Robert SiskJune 25, 2013
Leaving children aside for the moment: in general terms, men and women have different thought processes. One is not better than the other, just different. Ponder for a moment the everyday social scenes. Easily seen is that male/male interaction is different from female/female interaction. And both of those differ from male/female interaction. These situations hold true right down to small children. On the adult level, if love and sex are thrown into the mix the differences between the three relationships become even more stark. Marriage itself is not a civil right, but is and always has been the very definition of a committed male/female relationship. Any civil rights assumed are specific to that definition.
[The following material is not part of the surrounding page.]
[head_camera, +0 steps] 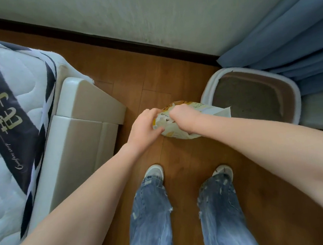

Let us not change that definition, but ensure that existing Civil Union and Domestic Partnership ordinances have the civil rights provisions needed for same-sex unions. Robert Sisk Chandler, AZ
ShareeJune 25, 2013
I do not believe in gay marriage, but your argument that children deserve both a mother and a father, though true, does no always happen. Many children are born out of wedlock and know only a mother. Many couples have children who are just living together and not married and for whom sexual exclusivity is not part of their philosophy (just watch Dr. Phi a time or two). I think it is important to strengthen the morals of the nation, but how do we do that without "imposing" our standards on others?.
Graeme CrayJune 25, 2013
Dear Sister Summerhayes, I am with LDS Public Affairs in Melbourne Australia and would like to print and distribute your great Q&A article amongst pro-family groups here. May I have your permission to use it with full accreditation to yourself and your organisation ? Graeme Cray.